Plans by the EU to reduce the numbers of individuals leaving Eritrea through development aid thus epitomises the inability of policymakers to join up the dots between those leaving the country and those staying behind. Proposals such as these are weak for at least two reasons:
- when it is the violence perpetrated by a state which forces citizens to leave, channelling aid through those very same institutions may well fail to address any of the original problems; and
- a few million pounds of development aid, as was the case in Eritrea, is often nothing compared to the scale of remittances that many states receive through their diaspora.
Role of remittances
Policies that deny people the opportunity to provide financial support to friends and relatives outside of Europe, by seeing “migrants” and “refugees” as discrete groups of individuals, are self-defeating. We should rather support individuals to work in Europe, thus enabling them to send remittances to those who may not wish to undertake that journey themselves.Allowing certain individuals to stay in Europe for work prevents whole families having to cross militarised borders, board ramshackle boats or pay huge fares to be smuggled in appalling conditions overland. Remittances provide a lifeline, both to individuals who remain within countries that are experiencing high degrees of violence, persecution and state failure, and for those who wish to remain in refugee camps near their country of origin.
Evidence abounds about the importance of remittances and the value of facilitating these global flows of money. The celebration of remittance economies nonetheless seems to have remained detached in the popular media from the broader debates on migration and asylum.
Remittances are not only quantitatively greater, but also qualitatively more effective at assisting local populations and catalysing their development.
Linking the importance of remittances to the debate about whether people are economic migrants or refugees is critical. Images of young women or men sitting on fences at Melilla or boarding trains in Europe often invoke the label “economic migrant”, as if to dismiss the critical importance of their journeys.
On the contrary, and alongside the fact that on too many occasions this label is wrongly applied instead of granting asylum, in certain situations it is entirely because of these “migrants” that other individuals in their families are not forced to become “refugees”.

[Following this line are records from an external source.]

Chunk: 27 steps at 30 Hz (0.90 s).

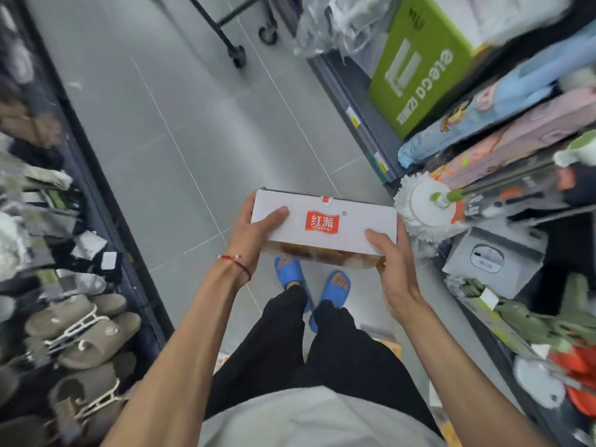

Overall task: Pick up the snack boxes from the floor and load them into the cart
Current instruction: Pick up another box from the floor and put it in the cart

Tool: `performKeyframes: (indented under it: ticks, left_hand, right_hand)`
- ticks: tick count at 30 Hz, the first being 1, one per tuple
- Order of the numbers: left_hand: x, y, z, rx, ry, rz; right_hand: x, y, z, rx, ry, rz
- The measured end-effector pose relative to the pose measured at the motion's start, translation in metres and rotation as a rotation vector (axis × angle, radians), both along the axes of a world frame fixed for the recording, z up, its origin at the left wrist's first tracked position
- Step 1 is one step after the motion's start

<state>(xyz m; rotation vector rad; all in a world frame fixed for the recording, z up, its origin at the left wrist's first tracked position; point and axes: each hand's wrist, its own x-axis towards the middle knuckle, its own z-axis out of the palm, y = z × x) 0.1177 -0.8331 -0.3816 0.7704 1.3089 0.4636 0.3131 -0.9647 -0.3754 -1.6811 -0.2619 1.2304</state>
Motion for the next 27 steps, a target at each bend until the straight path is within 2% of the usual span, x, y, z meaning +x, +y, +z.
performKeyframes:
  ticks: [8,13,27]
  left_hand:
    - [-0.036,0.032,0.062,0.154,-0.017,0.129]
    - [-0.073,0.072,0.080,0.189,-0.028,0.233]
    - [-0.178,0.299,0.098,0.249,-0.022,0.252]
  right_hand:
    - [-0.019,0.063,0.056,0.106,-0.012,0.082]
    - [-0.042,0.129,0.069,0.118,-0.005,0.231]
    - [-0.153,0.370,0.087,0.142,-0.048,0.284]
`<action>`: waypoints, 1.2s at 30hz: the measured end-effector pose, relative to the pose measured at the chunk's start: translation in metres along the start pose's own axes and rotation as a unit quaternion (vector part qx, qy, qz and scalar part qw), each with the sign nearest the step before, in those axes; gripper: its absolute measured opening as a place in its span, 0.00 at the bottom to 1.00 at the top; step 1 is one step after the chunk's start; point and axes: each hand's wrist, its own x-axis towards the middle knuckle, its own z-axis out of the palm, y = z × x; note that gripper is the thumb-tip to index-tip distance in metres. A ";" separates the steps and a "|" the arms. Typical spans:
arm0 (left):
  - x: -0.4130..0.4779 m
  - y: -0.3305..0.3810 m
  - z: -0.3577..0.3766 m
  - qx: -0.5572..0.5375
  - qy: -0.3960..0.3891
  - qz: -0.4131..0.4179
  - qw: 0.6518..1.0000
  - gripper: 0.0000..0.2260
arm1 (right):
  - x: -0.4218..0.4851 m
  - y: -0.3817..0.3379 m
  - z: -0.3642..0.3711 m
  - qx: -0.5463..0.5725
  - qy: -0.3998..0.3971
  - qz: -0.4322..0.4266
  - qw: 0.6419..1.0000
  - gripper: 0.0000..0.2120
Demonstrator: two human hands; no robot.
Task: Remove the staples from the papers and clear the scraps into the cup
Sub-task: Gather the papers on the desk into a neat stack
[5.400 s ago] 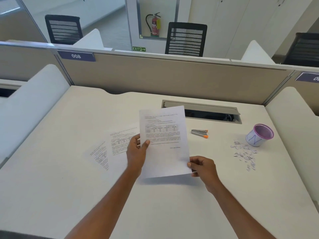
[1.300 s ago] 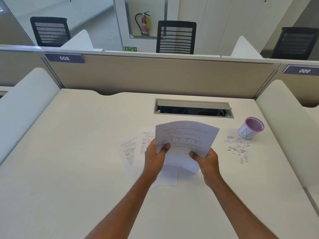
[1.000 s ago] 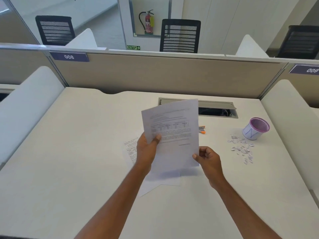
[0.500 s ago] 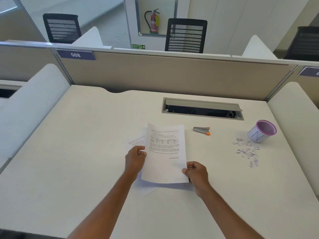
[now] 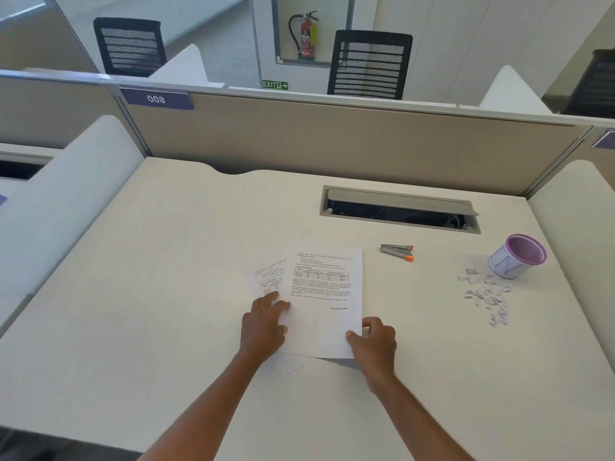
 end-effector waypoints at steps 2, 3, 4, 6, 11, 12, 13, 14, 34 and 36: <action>0.002 -0.001 -0.001 0.002 -0.004 -0.002 1.000 0.27 | -0.003 -0.004 0.002 0.032 -0.006 0.012 0.999 0.08; 0.002 -0.001 -0.002 0.005 -0.004 -0.001 1.000 0.27 | -0.003 -0.006 0.002 0.045 -0.010 0.016 0.999 0.09; 0.003 -0.002 -0.002 0.008 -0.005 0.001 1.000 0.27 | -0.004 -0.008 0.002 0.059 -0.014 0.018 0.998 0.09; 0.004 -0.002 -0.003 0.010 -0.005 0.004 1.000 0.27 | -0.004 -0.010 0.001 0.085 -0.017 0.016 0.996 0.09; 0.003 -0.001 -0.004 0.017 -0.004 0.006 1.000 0.27 | -0.003 -0.016 -0.007 0.124 -0.048 -0.002 0.991 0.12; 0.003 0.000 -0.004 0.019 -0.003 0.006 1.000 0.26 | -0.003 -0.019 -0.010 0.134 -0.062 -0.001 0.989 0.12; 0.002 0.000 -0.004 0.020 -0.002 0.008 1.000 0.26 | -0.001 -0.021 -0.013 0.144 -0.074 0.000 0.987 0.13; 0.001 0.001 -0.003 0.020 -0.001 0.009 1.000 0.26 | 0.000 -0.023 -0.015 0.149 -0.080 -0.002 0.986 0.15; -0.009 -0.036 0.007 -0.028 -0.002 -0.006 1.000 0.34 | 0.044 -0.032 -0.052 0.062 -0.084 -0.103 0.989 0.20; -0.007 -0.035 0.008 -0.028 -0.012 0.004 1.000 0.35 | 0.046 -0.030 -0.049 0.046 -0.084 -0.099 0.990 0.20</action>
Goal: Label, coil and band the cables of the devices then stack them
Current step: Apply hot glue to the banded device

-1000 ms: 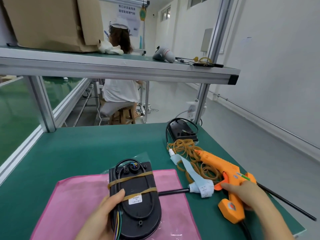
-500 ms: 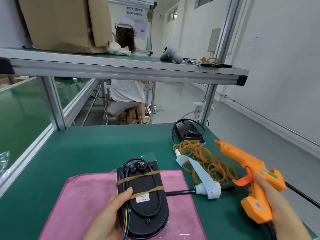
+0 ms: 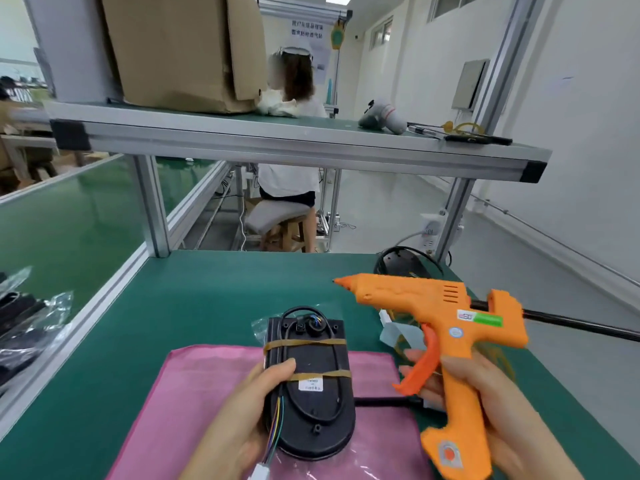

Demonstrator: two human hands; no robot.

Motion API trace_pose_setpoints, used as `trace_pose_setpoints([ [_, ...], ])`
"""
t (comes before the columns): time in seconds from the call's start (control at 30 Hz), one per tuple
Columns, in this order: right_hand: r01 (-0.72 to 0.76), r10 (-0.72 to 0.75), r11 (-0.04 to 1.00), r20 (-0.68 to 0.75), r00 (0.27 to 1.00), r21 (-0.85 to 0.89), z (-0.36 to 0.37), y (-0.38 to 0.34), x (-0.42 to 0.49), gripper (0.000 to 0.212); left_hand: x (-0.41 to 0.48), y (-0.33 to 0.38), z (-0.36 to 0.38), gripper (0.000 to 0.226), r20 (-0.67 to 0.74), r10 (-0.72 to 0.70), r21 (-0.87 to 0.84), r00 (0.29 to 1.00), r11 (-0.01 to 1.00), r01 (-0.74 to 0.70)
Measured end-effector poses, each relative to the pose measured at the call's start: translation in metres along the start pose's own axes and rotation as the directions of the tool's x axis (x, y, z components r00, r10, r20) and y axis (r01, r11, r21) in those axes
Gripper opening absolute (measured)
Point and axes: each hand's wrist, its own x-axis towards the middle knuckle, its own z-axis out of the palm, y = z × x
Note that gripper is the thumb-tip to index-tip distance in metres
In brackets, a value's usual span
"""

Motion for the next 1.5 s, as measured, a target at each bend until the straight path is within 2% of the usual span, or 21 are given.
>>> trace_pose_setpoints([
  [0.07,0.013,-0.012,1.000,0.056,0.998,-0.016,0.006,0.006,0.007,0.043,0.001,0.001,-0.001,0.043,-0.005,0.005,0.000,1.000,1.000,-0.005],
  [0.33,0.095,-0.087,0.990,0.080,0.993,-0.101,0.007,0.021,0.009,0.062,0.004,0.001,-0.008,0.044,-0.024,0.030,-0.003,0.999,1.000,-0.030],
  [0.73,0.101,-0.098,0.981,0.024,0.995,-0.167,0.017,0.023,-0.005,0.030,0.009,-0.001,-0.012,0.052,-0.060,0.012,-0.018,0.998,1.000,-0.013],
  [1.0,0.061,-0.062,0.977,0.002,0.998,-0.205,0.018,0.020,-0.011,0.033,0.010,-0.001,-0.012,0.055,-0.065,0.004,-0.028,0.998,1.000,-0.006],
  [1.23,0.051,-0.044,0.974,0.037,0.998,-0.221,0.021,0.020,-0.019,0.053,0.012,-0.002,-0.013,0.056,-0.067,-0.008,-0.056,0.998,0.998,0.004],
  [1.5,0.049,-0.039,0.974,0.049,0.998,-0.221,0.027,0.022,-0.019,0.055,0.012,-0.006,-0.013,0.055,-0.064,-0.017,-0.053,0.998,0.998,0.014],
])
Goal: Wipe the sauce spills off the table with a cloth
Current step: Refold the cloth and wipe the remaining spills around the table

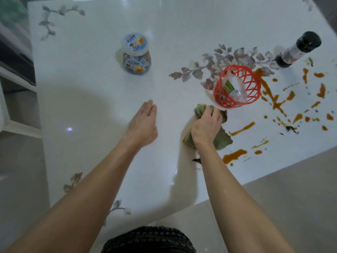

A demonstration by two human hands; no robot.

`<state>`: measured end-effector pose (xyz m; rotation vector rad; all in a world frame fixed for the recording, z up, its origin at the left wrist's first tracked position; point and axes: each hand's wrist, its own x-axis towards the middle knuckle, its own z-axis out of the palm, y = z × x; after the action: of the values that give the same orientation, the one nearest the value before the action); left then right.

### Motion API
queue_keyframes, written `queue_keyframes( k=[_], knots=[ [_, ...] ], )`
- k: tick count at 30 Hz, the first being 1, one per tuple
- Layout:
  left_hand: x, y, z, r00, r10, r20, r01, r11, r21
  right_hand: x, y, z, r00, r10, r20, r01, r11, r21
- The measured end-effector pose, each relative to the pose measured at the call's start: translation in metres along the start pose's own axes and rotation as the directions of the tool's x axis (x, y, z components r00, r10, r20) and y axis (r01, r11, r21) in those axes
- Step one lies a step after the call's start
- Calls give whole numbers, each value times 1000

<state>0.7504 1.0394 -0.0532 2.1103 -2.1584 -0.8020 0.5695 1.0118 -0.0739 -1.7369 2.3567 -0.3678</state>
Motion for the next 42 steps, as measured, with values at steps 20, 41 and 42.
queue_keyframes(
  k=[20, 41, 42],
  knots=[
    [-79, 14, 44, 972, -232, -21, 231, 972, -46, -66, 18, 11, 830, -538, 144, 530, 843, 94],
    [-83, 7, 30, 956, -288, 56, 270, 790, -550, -96, 16, -12, 729, -664, 166, 601, 738, 307],
    [-85, 11, 32, 951, -306, 49, 279, 777, -564, -117, 23, -10, 676, -718, 166, 654, 688, 313]
  ],
)
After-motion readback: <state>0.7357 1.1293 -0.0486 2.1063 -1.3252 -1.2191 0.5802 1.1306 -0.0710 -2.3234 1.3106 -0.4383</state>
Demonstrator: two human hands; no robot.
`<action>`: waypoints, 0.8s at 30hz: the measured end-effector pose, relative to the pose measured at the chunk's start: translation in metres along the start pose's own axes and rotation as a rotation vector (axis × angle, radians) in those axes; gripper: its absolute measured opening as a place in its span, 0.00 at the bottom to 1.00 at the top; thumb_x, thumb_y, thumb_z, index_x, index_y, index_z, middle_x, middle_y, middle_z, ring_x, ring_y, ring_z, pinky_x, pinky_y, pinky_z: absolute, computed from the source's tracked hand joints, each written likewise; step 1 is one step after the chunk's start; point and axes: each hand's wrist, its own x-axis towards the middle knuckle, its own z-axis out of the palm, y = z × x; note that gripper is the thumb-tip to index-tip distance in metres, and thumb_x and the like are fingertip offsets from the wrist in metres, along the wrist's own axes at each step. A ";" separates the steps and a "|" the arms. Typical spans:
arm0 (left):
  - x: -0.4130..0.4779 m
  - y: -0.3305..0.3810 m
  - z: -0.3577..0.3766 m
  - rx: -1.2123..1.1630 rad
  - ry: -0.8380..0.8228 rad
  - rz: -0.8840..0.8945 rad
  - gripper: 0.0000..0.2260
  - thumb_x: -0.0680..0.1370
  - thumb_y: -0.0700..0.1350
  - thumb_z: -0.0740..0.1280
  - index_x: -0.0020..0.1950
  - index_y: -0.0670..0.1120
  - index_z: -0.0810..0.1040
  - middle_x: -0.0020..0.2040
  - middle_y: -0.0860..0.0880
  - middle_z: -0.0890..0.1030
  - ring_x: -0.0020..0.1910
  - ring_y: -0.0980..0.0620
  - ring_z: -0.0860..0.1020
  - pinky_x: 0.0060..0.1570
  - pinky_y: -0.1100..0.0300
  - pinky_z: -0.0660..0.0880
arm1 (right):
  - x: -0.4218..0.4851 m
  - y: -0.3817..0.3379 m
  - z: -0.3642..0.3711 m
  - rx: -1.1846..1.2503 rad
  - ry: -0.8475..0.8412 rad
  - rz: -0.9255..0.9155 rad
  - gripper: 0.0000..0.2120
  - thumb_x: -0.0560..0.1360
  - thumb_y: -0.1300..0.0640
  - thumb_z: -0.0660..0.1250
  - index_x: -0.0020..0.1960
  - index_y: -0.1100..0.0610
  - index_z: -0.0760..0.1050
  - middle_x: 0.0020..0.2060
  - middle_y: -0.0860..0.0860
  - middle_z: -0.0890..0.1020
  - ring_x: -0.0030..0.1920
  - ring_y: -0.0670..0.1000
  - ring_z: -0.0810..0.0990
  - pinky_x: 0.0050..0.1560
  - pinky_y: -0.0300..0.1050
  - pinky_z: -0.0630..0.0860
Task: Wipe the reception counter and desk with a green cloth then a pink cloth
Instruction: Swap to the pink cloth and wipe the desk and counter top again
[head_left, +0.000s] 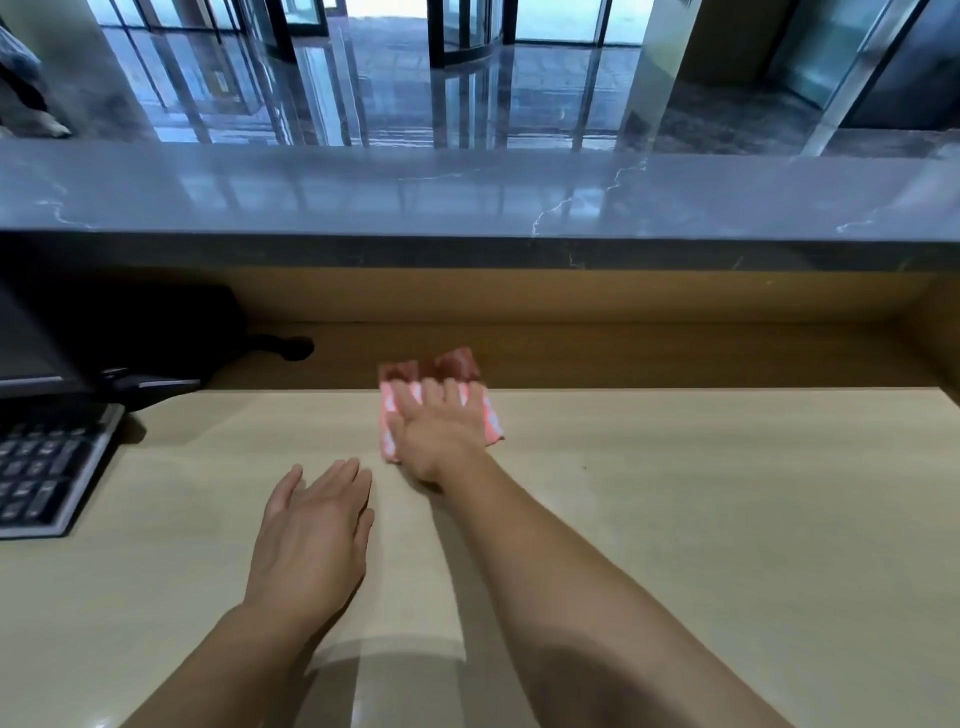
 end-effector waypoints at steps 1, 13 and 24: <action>-0.005 -0.002 0.001 0.015 0.018 0.011 0.12 0.77 0.45 0.57 0.53 0.50 0.80 0.54 0.52 0.82 0.54 0.53 0.80 0.68 0.54 0.55 | -0.003 -0.015 0.003 0.013 -0.008 -0.064 0.27 0.83 0.44 0.48 0.79 0.47 0.45 0.79 0.54 0.51 0.78 0.56 0.47 0.74 0.63 0.39; -0.028 0.025 -0.008 0.138 0.023 0.088 0.02 0.70 0.46 0.70 0.37 0.53 0.79 0.37 0.57 0.82 0.43 0.54 0.82 0.51 0.56 0.58 | -0.042 0.092 0.000 -0.070 0.029 0.003 0.26 0.84 0.46 0.44 0.80 0.47 0.44 0.79 0.54 0.46 0.78 0.53 0.42 0.74 0.59 0.35; -0.038 0.040 -0.023 0.150 -0.245 0.066 0.12 0.78 0.53 0.56 0.59 0.54 0.73 0.64 0.56 0.74 0.67 0.57 0.69 0.65 0.54 0.49 | -0.089 0.217 0.001 0.103 0.055 0.506 0.26 0.83 0.43 0.42 0.80 0.44 0.42 0.79 0.53 0.41 0.78 0.55 0.37 0.75 0.59 0.37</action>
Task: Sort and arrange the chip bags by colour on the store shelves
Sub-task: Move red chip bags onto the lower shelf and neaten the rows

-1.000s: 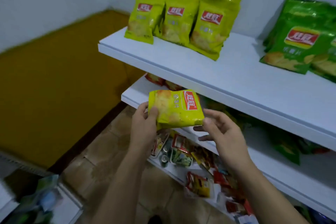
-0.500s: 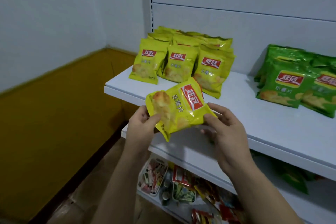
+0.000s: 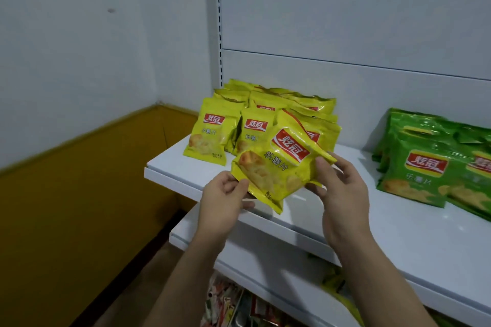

Allowing people to come, work and send back remittances preempts the need for more people to leave their homes to escape the devastating effects of war, violence and economic collapse. In building fences, bombing boats and blocking borders, however, we undermine these strategies and contribute towards forcing certain people to leave their countries and claim asylum elsewhere.
Regardless of the labels used, it seems naive and counterproductive not to join these debates and movements together.